Un inventeur marginalisé devenu “artiste” de la fausse monnaie
Après la Seconde Guerre mondiale, Bojarski cherche à vivre de ses inventions mais se heurte à une France méfiante envers les étrangers. À court d’options pour mettre sa famille à l’abri, il bascule dans l’illégal : d’abord approché pour fabriquer de faux papiers, il finit par se consacrer aux billets, dans le secret le plus total. Il installe un atelier dissimulé en sous-sol et réalise tout lui-même, des machines aux encres, jusqu’au papier.
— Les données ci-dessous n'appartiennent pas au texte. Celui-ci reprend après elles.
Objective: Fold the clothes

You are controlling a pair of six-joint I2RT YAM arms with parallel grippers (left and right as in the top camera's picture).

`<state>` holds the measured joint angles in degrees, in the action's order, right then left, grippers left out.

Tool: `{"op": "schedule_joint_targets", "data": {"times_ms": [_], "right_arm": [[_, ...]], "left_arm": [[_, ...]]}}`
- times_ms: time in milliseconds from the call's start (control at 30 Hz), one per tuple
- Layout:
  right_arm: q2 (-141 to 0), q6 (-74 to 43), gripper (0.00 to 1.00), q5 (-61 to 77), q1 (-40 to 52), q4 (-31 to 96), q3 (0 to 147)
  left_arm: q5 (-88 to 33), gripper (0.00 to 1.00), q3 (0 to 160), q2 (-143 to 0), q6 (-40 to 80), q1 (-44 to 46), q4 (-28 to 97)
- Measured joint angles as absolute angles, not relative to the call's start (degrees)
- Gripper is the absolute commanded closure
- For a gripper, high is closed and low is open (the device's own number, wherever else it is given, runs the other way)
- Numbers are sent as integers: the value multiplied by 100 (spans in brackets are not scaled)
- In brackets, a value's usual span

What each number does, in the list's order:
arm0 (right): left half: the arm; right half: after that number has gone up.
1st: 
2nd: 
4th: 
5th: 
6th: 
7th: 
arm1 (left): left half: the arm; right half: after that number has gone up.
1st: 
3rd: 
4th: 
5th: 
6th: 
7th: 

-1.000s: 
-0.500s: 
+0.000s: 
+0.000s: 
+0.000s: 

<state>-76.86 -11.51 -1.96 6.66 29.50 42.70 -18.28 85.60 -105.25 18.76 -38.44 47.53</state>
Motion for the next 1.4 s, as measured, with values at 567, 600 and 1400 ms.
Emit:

À force de minutie, il signe des coupures de plus en plus indétectables. Le film souligne notamment son “chef-d’œuvre”, le billet de 100 nouveaux francs à l’effigie de Bonaparte, réputé infalsifiable. Ces faux étaient si crédibles que la Banque de France en aurait accepté certains en échange.
Une traque au long cours et une chute due à une erreur
Jean-Paul Salomé met en scène la chasse menée par un commissaire obsédé par l’arrestation, dans une ambiance de polar d’époque, rappelle Ouest-France, qui voit dans la mise en scène une sobriété proche des films de traque des années 1960-1970. Lassé d’écouler lui-même ses billets, Bojarski commet l’erreur de déléguer la revente en 1963 à deux comparses, moins prudents, ce qui permet aux enquêteurs de remonter jusqu’à lui.
Arrêté le 17 janvier 1964, le faussaire est condamné à 20 ans de prison. Son histoire n’a pourtant pas disparu : ses rares faux billets survivants sont aujourd’hui recherchés comme des objets de collection, certains atteignant des montants spectaculaires aux enchères.